Last Advice

The night before my father died
I dreamed he was back home,
and I in my old room
on the third floor, and he
was calling up to me
from the bottom of the stairs
some advice I couldn’t hear
or recall the next day when,
standing over him
back in the ICU
full of the chirping of machines
we had decided to unplug,
I remembered the dream
and heard him call my name.

Enough

It's a gift, this cloudless November morning
warm enough to walk without a jacket
along your favorite path. The rhythmic shushing
of your feet through fallen leaves should be 
enough to quiet the mind, so it surprises you 
when you catch yourself telling off your boss
for a decade of accumulated injustices,
all the things you've never said circling inside you.

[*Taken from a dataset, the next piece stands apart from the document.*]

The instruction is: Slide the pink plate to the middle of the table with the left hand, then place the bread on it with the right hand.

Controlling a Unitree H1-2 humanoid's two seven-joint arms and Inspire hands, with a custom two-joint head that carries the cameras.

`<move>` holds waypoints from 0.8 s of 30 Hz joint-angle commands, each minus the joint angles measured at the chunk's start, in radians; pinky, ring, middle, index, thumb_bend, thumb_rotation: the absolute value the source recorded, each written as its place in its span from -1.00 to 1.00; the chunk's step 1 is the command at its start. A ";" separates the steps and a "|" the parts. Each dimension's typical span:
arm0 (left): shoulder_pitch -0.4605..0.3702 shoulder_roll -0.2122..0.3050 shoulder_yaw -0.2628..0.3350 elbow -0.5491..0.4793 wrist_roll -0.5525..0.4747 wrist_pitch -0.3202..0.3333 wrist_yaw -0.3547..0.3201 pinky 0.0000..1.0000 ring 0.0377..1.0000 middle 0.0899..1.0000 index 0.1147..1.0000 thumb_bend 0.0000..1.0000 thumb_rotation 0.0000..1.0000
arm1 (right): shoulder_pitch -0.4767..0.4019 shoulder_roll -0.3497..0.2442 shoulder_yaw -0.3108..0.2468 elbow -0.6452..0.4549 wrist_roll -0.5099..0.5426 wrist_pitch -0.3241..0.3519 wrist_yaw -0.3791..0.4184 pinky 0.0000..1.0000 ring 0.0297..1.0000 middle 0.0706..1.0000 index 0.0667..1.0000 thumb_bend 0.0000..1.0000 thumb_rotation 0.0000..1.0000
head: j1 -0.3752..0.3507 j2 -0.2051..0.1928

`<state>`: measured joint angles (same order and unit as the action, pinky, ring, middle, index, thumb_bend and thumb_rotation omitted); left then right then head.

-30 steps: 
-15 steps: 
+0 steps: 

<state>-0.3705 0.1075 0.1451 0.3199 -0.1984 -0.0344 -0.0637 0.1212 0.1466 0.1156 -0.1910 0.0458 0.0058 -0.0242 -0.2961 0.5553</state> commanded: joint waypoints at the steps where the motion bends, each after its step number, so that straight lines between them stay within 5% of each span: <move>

The rising wind pulls you out of it,
and you look up to see a cloud of leaves
wheeling in sunlight, flickering against the blue
and lifting above the treetops, as if the whole day
were sighing, Let it go, let it go,
for this moment at least, let it all go.

Mushrooming

Christopher and Helen, our new expatriate friends,
meet us at their favorite winery
where they fill their plastic jerry cans from hoses
exactly like the ones at gas stations,
as though they were planning to go back home to Aix
and treat their lawnmower to a nice red.
Instead, they take us in their forest green Peugeot
to the home of their old friend Brigitte
in a village at the foot of Mont Ventoux—
actually, not a village, Brigitte corrects me,
but “un hameau,” a hamlet. The French
are exacting about such distinctions, but Brigitte
has a kind, mischievous smile. Back in the car,
we tear along a series of rutted, stony roads
that web the mountainside, with Brigitte
directing Christopher, “à droite, à gauche, encore à gauche,”
until we come to a grove of pines, cedars, and oaks,
where she says the mushrooms are hidden.
We fan out under the trees, searching the slope,
while Brigitte, looking elfin in her orange hoodie,
waves a stick like a wand, pokes at the dried pine needles
or the dead leaves under the wild boxwood bushes,
and sings, “I think there are some over here,”
like a mother leading her toddlers toward the Easter eggs.
We laugh and follow after her, cutting the stems
with a tarnished knife she lends us, warning
Faites attention,” because the blade is sharp.
And gradually we fill our plastic shopping bags
with gnarled orange caps, stained green,
which, much later, back in the States, I learn
are called Lactarius deliciosus or
orange-latex milky, like a shade of paint,
the field guide commenting “edible, although
not as good as the name deliciosus suggests”—
but we already suspect that (they look awful),
and we will later unload most of ours on
Christopher and Helen who clearly think of them
as a delicacy… but right now we’re
having fun just hunting for them
among the sunspots on the forest floor,
filling our bags, and shouting through the trees
to one another, the whole afternoon gathering
into the giddy moment that Brigitte keeps
calling us back to—and it’s delicious.

The Figure on the Hill

When I saw the figure on the crown of the hill,
high above the city, standing perfectly still

against a sky so saturated with the late-
afternoon, late-summer Pacific light

that granules of it seemed to have come out
of solution, like a fine precipitate

of crystals hanging in the brightened air,
I thought whoever it was standing up there

must be experiencing some heightened state
of being, or thinking—or its opposite,

thoughtlessly enraptured by the view.
Or maybe, looking again, it was a statue

of Jesus or a saint, placed there to bestow
a ceaseless blessing on the city below.

Only after a good five minutes did I see
that the figure was actually a tree—

some kind of cypress, probably, or cedar.
I was both amused and let down by my error.

Not only had I made the tree a person,
but I'd also given it a vision,

which seemed to linger in the light-charged air
around the tree's green flame, then disappear.